A Japanese-American man is charged with his murder, and the ensuing trial
leads the town’s newspaper editor to reflect on his long repressed love for the
accused man’s wife. The novel, which became a best seller and was adapted into
a 1999 feature film, explores the sometimes porous line between unrequited love
and resentment, and how deep-seated animosity and fear can erode a community.

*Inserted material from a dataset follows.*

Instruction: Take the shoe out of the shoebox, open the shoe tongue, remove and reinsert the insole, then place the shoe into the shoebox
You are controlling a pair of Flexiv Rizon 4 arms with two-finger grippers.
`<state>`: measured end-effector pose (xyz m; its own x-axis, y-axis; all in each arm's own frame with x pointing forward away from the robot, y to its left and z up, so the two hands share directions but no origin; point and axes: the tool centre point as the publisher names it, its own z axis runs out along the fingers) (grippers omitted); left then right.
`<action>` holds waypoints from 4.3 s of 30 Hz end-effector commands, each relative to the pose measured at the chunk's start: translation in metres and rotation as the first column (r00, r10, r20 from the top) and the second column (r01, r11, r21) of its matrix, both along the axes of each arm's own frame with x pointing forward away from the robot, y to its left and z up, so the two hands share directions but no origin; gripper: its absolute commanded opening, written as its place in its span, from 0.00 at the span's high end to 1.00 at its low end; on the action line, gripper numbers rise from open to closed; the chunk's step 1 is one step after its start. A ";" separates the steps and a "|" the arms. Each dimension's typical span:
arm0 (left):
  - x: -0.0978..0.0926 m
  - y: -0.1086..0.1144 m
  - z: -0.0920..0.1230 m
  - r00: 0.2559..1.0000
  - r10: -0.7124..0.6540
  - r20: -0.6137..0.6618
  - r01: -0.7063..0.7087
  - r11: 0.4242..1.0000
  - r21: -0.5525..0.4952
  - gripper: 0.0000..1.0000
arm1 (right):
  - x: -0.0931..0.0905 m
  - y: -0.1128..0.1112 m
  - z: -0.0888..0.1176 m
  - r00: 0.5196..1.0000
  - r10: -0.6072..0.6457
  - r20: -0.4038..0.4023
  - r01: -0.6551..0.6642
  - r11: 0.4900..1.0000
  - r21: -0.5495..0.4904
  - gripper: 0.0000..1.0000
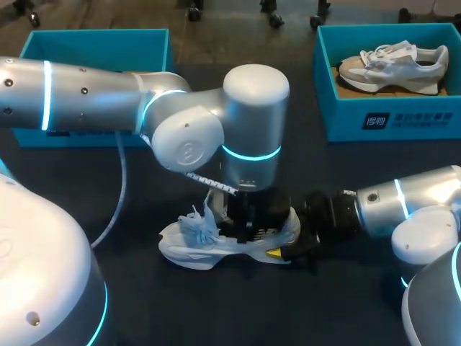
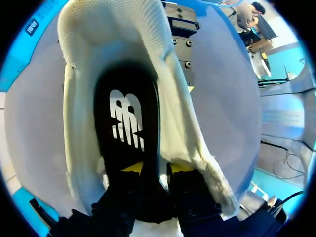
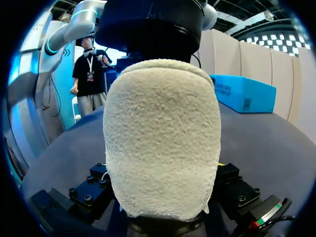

Phillips’s fourth book unfolds
in the 1950s in Korea and West Virginia, where a teenage girl named Lark cares
for her half brother, Termite, who can’t walk or speak, after their mother
abandons them and their father dies while serving in Korea. Told in alternating
points of view, the novel explores the ferociously protective love that can
grow between siblings, as Lark worries that Social Services might take her
brother away.
“Repeated images and leitmotifs
link these people’s stories together, lending the novel a haunting musical
quality, even as they suggest the unconscious, almost magical bonds shared by
people who are connected by blood or love or memory,” Michiko Kakutani wrote in
a review for The Times.
“If it seems a stretch for a
baseball novel to hold truth and beauty and the entire human condition in its
mitt, well, ‘The Art of Fielding’ isn’t really a baseball novel at all, or not
only,” Gregory Cowles wrote in these pages in 2011. “It’s also a campus novel
and a bromance (and for that matter a full-fledged gay romance), a comedy of
manners and a tragicomedy of errors — the baseball kind as well as the other
kind.”
“Brokeback Mountain,” the
standout story in Proulx’s “gritty, gleamy” collection “Close Range,” is about
the “sudden flare-up of sexual passion between two ranch hands herding 1,000
sheep in summer upland pasture,” Richard Eder wrote in his review. “The passion
continues painfully — long separations and rare but explosive consummations —
after they marry and for the rest of their lives. It is a story told with
equanimity: the sheepherding, the mountains, the strained marriages, the
divergent itineraries are not a backdrop but as real as the affair itself.”